## YOUR ASSIGNMENT
Exact copies of all the lines below are required.

* * * * *

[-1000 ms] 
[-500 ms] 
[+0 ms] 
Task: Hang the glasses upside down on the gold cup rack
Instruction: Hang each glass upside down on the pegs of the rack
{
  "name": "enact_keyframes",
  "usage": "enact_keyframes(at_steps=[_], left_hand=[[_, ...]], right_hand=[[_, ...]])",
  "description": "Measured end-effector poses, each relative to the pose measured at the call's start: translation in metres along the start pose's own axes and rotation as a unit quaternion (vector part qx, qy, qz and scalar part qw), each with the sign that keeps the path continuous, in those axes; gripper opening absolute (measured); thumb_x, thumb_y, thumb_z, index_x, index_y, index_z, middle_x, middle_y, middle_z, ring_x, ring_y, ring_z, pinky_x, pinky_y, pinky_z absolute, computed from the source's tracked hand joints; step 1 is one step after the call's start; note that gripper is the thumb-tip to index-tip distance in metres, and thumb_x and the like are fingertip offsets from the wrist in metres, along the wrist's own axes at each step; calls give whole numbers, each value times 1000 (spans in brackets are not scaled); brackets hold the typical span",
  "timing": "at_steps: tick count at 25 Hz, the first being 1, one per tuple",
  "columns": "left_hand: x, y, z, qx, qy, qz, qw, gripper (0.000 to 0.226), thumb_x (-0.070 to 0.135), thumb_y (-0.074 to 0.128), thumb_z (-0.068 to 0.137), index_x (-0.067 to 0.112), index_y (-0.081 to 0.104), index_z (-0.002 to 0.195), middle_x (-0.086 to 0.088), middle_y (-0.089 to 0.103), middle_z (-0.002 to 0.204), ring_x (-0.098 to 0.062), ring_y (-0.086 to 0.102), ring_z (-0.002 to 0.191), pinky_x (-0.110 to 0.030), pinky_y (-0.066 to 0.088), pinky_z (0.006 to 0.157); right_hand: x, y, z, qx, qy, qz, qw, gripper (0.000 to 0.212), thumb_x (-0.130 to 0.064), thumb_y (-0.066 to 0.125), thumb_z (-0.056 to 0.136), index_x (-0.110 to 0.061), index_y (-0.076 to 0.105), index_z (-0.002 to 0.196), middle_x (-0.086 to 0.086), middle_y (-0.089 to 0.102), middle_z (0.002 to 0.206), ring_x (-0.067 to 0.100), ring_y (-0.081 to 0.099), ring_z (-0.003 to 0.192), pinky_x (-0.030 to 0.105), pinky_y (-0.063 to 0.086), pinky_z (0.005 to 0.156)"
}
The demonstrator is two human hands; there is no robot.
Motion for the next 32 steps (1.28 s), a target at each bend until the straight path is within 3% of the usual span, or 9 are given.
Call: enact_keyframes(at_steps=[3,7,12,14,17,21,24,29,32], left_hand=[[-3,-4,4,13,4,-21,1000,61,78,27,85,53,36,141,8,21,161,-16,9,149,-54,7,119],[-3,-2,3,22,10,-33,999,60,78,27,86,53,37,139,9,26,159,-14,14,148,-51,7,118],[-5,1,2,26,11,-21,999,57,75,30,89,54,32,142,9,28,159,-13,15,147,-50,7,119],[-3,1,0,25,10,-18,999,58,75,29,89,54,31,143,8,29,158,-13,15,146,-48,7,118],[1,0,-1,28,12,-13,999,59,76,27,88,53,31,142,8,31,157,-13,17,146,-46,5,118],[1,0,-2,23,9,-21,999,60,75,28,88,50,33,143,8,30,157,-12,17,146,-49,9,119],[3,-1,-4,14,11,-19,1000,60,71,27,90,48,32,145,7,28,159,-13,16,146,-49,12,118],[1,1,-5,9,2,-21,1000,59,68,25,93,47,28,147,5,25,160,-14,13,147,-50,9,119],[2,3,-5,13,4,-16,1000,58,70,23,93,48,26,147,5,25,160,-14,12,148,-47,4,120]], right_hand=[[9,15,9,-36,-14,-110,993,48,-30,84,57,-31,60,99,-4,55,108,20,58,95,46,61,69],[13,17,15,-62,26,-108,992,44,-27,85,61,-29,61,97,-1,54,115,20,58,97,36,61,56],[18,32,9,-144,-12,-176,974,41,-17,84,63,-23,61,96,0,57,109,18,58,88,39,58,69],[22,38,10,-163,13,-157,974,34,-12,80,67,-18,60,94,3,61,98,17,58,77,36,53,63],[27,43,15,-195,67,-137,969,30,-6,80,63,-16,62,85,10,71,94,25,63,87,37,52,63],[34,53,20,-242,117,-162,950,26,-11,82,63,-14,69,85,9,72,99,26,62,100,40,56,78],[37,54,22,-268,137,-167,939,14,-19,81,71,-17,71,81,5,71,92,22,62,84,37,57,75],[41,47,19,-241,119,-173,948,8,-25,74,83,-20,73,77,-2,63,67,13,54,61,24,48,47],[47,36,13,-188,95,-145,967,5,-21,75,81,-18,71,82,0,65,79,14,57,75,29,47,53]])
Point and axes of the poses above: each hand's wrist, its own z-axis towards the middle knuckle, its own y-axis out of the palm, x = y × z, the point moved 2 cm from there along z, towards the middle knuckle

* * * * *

## RESULT
[-1000 ms] 
[-500 ms] 
[+0 ms] 
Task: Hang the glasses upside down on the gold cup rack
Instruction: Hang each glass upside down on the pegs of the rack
{
  "name": "enact_keyframes",
  "usage": "enact_keyframes(at_steps=[_], left_hand=[[_, ...]], right_hand=[[_, ...]])",
  "description": "Measured end-effector poses, each relative to the pose measured at the call's start: translation in metres along the start pose's own axes and rotation as a unit quaternion (vector part qx, qy, qz and scalar part qw), each with the sign that keeps the path continuous, in those axes; gripper opening absolute (measured); thumb_x, thumb_y, thumb_z, index_x, index_y, index_z, middle_x, middle_y, middle_z, ring_x, ring_y, ring_z, pinky_x, pinky_y, pinky_z absolute, computed from the source's tracked hand joints; step 1 is one step after the call's start; note that gripper is the thumb-tip to index-tip distance in metres, and thumb_x and the like are fingertip offsets from the wrist in metres, along the wrist's own axes at each step; calls give whole numbers, each value times 1000 (spans in brackets are not scaled); brackets hold the typical span",
  "timing": "at_steps: tick count at 25 Hz, the first being 1, one per tuple",
  "columns": "left_hand: x, y, z, qx, qy, qz, qw, gripper (0.000 to 0.226), thumb_x (-0.070 to 0.135), thumb_y (-0.074 to 0.128), thumb_z (-0.068 to 0.137), index_x (-0.067 to 0.112), index_y (-0.081 to 0.104), index_z (-0.002 to 0.195), middle_x (-0.086 to 0.088), middle_y (-0.089 to 0.103), middle_z (-0.002 to 0.204), ring_x (-0.098 to 0.062), ring_y (-0.086 to 0.102), ring_z (-0.002 to 0.191), pinky_x (-0.110 to 0.030), pinky_y (-0.066 to 0.088), pinky_z (0.006 to 0.157); right_hand: x, y, z, qx, qy, qz, qw, gripper (0.000 to 0.212), thumb_x (-0.130 to 0.064), thumb_y (-0.066 to 0.125), thumb_z (-0.056 to 0.136), index_x (-0.110 to 0.061), index_y (-0.076 to 0.105), index_z (-0.002 to 0.196), middle_x (-0.086 to 0.086), middle_y (-0.089 to 0.102), middle_z (0.002 to 0.206), ring_x (-0.067 to 0.100), ring_y (-0.081 to 0.099), ring_z (-0.003 to 0.192), pinky_x (-0.030 to 0.105), pinky_y (-0.063 to 0.086), pinky_z (0.005 to 0.156)"
}
The demonstrator is two human hands; there is no robot.
Motion for the next 32 steps (1.28 s), a target at each bend until the straight path is within 3% of the usual span, or 9 are given.
Call: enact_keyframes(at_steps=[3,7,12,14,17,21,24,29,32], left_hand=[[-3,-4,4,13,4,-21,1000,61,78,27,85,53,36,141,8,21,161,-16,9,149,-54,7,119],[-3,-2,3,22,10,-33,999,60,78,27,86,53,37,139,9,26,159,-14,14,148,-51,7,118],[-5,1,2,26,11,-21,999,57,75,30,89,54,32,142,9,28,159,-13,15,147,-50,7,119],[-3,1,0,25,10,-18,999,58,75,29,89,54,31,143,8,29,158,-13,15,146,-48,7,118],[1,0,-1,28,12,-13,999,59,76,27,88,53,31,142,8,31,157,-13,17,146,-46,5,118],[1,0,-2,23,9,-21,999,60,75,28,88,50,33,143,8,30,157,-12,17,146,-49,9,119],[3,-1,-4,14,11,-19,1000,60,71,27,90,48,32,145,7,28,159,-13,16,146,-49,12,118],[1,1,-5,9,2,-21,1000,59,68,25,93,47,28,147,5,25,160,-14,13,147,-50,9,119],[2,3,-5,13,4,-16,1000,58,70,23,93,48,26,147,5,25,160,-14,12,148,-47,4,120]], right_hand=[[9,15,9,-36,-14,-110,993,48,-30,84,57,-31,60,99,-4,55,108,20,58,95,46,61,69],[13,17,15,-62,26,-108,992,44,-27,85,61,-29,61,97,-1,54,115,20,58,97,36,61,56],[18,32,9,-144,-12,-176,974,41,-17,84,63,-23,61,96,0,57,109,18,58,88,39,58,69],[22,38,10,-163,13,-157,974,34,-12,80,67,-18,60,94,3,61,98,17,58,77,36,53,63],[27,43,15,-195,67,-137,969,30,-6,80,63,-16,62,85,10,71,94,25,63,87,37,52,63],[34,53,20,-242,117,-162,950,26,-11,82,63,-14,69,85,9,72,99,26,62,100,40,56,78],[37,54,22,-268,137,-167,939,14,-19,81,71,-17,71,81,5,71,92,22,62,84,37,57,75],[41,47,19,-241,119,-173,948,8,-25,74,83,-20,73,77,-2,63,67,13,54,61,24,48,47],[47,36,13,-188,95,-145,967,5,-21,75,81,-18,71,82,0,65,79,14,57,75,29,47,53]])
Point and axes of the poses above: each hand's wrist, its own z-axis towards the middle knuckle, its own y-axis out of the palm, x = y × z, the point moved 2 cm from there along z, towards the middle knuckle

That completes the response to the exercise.